Rising demand from pharma and agrochemical research opens space for new synthetic routes and more sustainable processing technology. I’ve met teams working on catalysis that minimizes waste chlorinated organics, and others pushing for renewable feedstocks in chemical reactions. Some look at integrating biocatalytic steps where feasible, aiming for a lighter environmental footprint without sacrificing performance or reliability.
Smaller-scale innovation also unfolds around custom derivatives—introducing novel functional groups onto the pyridine ring for fine-tuned molecular properties. For startups eager to carve out intellectual property, the basic 2,4-Dichloro-3-aminopyridine skeleton presents a strong jumping off point. Collaborative networks—both public and private—now share protocols, test results, and environmental monitoring data to cut down on duplication, accelerate learning, and avoid environmental mishaps.

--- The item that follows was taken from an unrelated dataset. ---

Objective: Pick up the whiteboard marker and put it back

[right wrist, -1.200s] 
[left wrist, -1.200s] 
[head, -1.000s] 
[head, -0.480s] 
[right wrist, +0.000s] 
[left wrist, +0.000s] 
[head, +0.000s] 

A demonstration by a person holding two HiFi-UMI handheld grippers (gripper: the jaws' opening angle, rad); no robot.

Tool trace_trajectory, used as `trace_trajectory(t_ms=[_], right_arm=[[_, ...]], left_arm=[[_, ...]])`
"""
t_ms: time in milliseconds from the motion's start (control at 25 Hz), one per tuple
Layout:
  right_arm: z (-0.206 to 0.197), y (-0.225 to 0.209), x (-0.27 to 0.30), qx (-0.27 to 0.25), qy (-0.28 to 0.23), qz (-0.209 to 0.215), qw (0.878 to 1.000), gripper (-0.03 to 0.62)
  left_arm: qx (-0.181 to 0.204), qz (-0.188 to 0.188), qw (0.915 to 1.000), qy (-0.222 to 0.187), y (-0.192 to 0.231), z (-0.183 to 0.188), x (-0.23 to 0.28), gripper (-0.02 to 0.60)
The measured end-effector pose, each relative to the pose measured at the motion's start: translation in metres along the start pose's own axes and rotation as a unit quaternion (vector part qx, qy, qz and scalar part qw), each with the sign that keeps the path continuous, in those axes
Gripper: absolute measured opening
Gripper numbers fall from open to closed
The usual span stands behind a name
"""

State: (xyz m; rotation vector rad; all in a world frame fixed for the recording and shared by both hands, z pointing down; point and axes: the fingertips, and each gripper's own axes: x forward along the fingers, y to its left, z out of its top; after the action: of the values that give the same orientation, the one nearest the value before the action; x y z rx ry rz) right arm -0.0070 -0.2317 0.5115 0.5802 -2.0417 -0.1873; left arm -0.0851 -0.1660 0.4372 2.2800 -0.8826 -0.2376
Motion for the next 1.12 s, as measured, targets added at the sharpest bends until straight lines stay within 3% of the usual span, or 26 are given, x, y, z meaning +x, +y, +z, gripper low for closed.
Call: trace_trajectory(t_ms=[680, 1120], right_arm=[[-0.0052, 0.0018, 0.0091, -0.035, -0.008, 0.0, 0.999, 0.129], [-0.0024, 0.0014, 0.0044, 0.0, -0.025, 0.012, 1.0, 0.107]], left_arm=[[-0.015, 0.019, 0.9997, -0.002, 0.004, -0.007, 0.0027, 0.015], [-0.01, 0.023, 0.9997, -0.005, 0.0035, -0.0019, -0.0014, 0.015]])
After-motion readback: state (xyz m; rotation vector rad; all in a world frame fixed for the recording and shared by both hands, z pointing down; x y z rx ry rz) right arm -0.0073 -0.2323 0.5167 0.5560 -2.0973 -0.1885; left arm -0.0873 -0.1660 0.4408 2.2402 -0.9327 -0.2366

Chemistry—at its best—makes the world more livable, safer, and more productive. The story of 2,4-Dichloro-3-aminopyridine stands out as an example of how even a modest-seeming molecule has ripple effects. The compound delivers high value in specialized roles, rewarding practitioners who pay attention to quality, traceability, and sustainability. Moving ahead, more transparent data, smarter process design, and continual investment in safety culture will only reinforce its role as a workhorse of modern synthesis in both pharma and agrotech spaces.
True innovation rests not just in the creation of new molecules, but in perfecting their journey from synthesis bench to marketplace or field application. 2,4-Dichloro-3-aminopyridine has earned its place in that journey, drawing on decades of trust from the lab community and driving the kinds of progress on which future generations will rely—even if most people never hear its name.